5 As another example, all-mechanical clocks were invented in the late 1200s and quickly spread due to demand from monasteries and churches scheduling prayers. Similar clocks existed elsewhere in the world, but only as rarities and as such were repeatedly lost to history – no progressive technological advance or economic development came from them. With these examples, I hope I have shown that the Catholic Church has been a major force for technological progress over the last 2000 years. You are living and extending that tradition today, and for that I am thankful. II.C.2. Limitations With this promotion of progress we must also examine types of technology that the Church has opposed over time. A prime example of this is weapons technology, many types of which the Church has consistently rejected and sought to limit, even from the year 1139 when the Second Lateran Council banned the use of the crossbow on fellow Christians. This particular restriction failed – HOWEVER – the idea was passed down into international law, which still preserves the idea of weapons which are malum in se – intrinsically evil (a Catholic term) and therefore worthy of restrictions within the laws of war. Currently such restricted weapons include poisoned bullets, blinding lasers, and certain chemical and all biological weapons. In the future further weapons may be banned such as lethal autonomous weapons systems or “killer robots” and nuclear weapons – which the Church has publicly and strenuously opposed since the day after Hiroshima. In Laudato Si the Pope continues in this tradition, seeking to limit or ban destructive weapons technologies as well as fossil fuel technologies, while asking for the progression of renewable energy technologies and technologies which benefit the poor. In fact, Pope Francis quotes Pope Benedict in saying that “The work of the Church seeks not only to remind everyone of the duty to care for nature, but at the same time ‘she must above all protect mankind from self-destruction,’” (LS 79, citing CV 51). That is an extremely significant quote. The popes have clearly stated that the purpose of the Church is to preserve not only nature but also humankind. The Church’s work is not only spiritual but also corporeal.
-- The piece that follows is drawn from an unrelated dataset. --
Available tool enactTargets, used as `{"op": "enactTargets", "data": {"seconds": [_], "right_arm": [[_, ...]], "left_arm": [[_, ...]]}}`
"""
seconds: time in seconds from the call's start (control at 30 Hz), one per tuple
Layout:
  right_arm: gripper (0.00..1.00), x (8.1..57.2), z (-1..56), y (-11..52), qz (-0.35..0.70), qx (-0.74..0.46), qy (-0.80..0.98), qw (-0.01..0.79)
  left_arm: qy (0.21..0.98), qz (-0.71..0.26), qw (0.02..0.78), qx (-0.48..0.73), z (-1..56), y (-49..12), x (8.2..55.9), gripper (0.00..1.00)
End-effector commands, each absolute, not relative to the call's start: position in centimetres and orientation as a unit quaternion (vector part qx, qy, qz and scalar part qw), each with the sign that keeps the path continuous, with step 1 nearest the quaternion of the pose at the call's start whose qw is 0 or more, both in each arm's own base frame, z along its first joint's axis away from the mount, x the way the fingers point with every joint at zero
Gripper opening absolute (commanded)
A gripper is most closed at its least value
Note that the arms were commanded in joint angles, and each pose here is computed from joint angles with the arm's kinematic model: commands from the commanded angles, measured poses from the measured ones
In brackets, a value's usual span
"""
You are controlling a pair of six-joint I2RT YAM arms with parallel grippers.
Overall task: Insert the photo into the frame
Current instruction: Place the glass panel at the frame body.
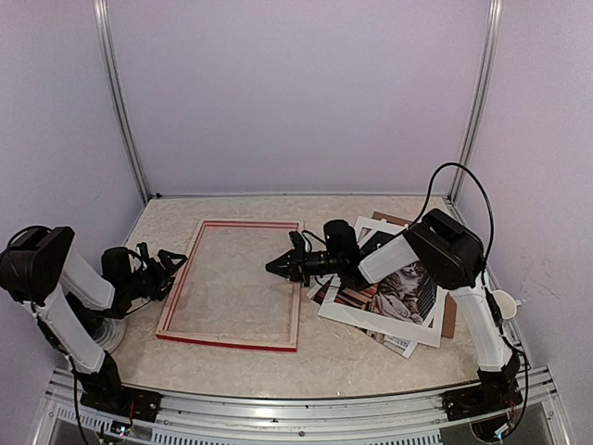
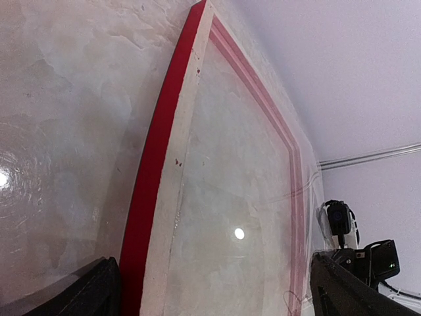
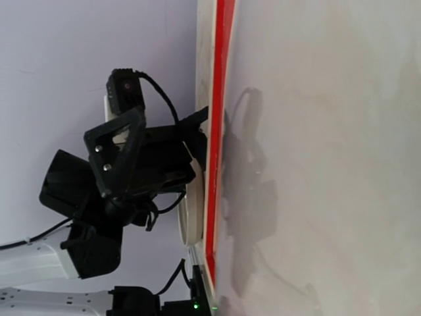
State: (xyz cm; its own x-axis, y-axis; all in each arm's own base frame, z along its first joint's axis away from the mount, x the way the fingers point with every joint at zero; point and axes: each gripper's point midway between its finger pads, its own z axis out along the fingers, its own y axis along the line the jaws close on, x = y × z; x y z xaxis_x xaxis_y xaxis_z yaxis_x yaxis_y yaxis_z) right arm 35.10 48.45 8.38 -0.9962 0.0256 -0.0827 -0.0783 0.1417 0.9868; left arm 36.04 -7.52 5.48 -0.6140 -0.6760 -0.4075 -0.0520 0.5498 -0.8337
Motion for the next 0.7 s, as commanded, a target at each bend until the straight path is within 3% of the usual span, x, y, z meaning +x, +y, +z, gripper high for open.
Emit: {"op": "enactTargets", "data": {"seconds": [0.0,0.67], "right_arm": [[0.00,33.32,9.89,49.39,0.676,-0.044,0.735,0.023],[0.00,33.28,9.77,49.31,0.683,-0.030,0.730,0.016]], "left_arm": [[0.798,-0.422,0.363,-0.229,4.96,-7.77,35.71,0.99],[0.798,-0.423,0.362,-0.230,4.87,-7.78,35.70,0.99]]}}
6 Additionally, many people are well aware of the Church’s opposition to many technologies of reproductive control including artificial contraceptives, abortion, sterilization, in vitro fertilization, pre-implantation genetic diagnosis, surrogacy, donor gametes, and so on. The Church disagrees with these technologies on the same fundamental principles as it opposes weapons technologies – these are technologies which do not promote a culture of life, but rather one of death – a “throwaway culture” as Pope Francis calls it, where human life is seen as a cost and not a benefit, or as having a calculable value and not an incalculable dignity. II.D. Summary of the Catholic Tradition In the midst of this historical tradition we might ask what the big-picture is for the Catholic relationship to technology, and how that might relate to transhumanism. The answer is simple. If a technology promotes human well-being and moral good, then that technology ought to be developed and progress. If a technology puts at risk human well-being and/or promotes or facilitates moral evil, that technology ought to be limited or banned. If a technology is dual-use and can be used for both good and evil, then that technology ought to be very carefully evaluated and controlled for the sake of protecting the common good. In relation to transhumanism then, from the Catholic tradition we can say this. Extending life and health are good. In fact, Jesus commands his disciples to go forth and heal the sick, and even raise the dead, in his name. Likewise, education, knowledge, and wisdom are good, and insofar as transhumanism can promote them then we can make common cause. But where transhumanism seeks to disrupt human nature or damage or kill, for example through frivolous mutilations of the body or destruction of human embryos, these actions should be opposed. Technologies which may facilitate moral evil should be controlled and restricted. And these technologies are, some of them, necessary for transhumanism. This knowledge should make us very skeptical of some transhumanist goals and the means to those goals. Perhaps the greatest gift of the Catholic tradition with respect to technology is the idea that we can choose what technologies to advance and which to limit.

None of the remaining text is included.